> Brief: From the listing below, extract every line containing "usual".

── Data extract

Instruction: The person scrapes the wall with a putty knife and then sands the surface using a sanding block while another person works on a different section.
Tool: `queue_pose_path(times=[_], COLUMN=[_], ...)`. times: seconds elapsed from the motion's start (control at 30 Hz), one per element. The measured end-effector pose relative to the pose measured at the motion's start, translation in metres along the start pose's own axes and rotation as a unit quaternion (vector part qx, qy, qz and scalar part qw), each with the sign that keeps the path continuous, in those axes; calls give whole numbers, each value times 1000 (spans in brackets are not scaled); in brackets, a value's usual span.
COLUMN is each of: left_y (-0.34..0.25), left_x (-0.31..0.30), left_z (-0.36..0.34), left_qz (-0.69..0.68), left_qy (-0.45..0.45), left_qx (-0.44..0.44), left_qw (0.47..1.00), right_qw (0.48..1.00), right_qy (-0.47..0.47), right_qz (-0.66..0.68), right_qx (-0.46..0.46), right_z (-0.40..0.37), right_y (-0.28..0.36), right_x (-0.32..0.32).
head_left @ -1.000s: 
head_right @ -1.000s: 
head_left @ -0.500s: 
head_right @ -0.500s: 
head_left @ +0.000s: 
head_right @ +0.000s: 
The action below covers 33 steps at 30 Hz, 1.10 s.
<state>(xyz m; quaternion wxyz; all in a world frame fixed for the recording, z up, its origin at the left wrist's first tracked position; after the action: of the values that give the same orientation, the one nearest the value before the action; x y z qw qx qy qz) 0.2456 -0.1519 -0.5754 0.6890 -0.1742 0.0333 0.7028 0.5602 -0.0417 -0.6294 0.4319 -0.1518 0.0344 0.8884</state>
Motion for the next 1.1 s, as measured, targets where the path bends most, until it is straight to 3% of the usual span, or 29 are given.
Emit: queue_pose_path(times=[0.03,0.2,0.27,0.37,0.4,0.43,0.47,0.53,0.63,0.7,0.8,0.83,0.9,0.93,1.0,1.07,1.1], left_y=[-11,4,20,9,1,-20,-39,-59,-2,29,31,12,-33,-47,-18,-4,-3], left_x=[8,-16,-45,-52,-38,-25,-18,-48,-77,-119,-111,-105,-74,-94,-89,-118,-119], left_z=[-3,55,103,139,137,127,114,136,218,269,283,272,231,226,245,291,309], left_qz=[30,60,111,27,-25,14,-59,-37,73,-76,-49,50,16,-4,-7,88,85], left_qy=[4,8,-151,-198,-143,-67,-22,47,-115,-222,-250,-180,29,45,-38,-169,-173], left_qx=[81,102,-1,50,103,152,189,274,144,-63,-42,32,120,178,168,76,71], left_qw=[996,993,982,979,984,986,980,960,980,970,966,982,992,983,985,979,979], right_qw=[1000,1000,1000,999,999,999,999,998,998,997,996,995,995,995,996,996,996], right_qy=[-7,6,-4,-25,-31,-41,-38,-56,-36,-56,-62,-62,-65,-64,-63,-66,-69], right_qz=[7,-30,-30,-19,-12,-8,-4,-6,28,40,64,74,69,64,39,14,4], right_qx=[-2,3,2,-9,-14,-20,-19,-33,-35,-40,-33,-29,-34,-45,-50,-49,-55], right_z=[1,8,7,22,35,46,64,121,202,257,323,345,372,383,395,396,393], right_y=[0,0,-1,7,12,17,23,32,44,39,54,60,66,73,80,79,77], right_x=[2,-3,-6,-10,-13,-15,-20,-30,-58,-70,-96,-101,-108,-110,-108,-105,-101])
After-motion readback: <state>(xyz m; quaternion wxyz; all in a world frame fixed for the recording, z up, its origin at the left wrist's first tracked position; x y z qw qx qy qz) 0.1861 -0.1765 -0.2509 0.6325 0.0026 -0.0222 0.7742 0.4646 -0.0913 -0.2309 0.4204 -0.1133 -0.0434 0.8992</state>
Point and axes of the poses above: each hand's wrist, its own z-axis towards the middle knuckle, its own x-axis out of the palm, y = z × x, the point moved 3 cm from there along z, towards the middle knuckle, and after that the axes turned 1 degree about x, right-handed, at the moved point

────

> Exercise solution:
Tool: `queue_pose_path(times=[_], COLUMN=[_], ...)`. times: seconds elapsed from the motion's start (control at 30 Hz), one per element. The measured end-effector pose relative to the pose measured at the motion's start, translation in metres along the start pose's own axes and rotation as a unit quaternion (vector part qx, qy, qz and scalar part qw), each with the sign that keeps the path continuous, in those axes; calls give whole numbers, each value times 1000 (spans in brackets are not scaled); in brackets, a value's usual span.
Motion for the next 1.1 s, as measured, targets where the path bends most, until it is straight to 3% of the usual span, or 29 are given.

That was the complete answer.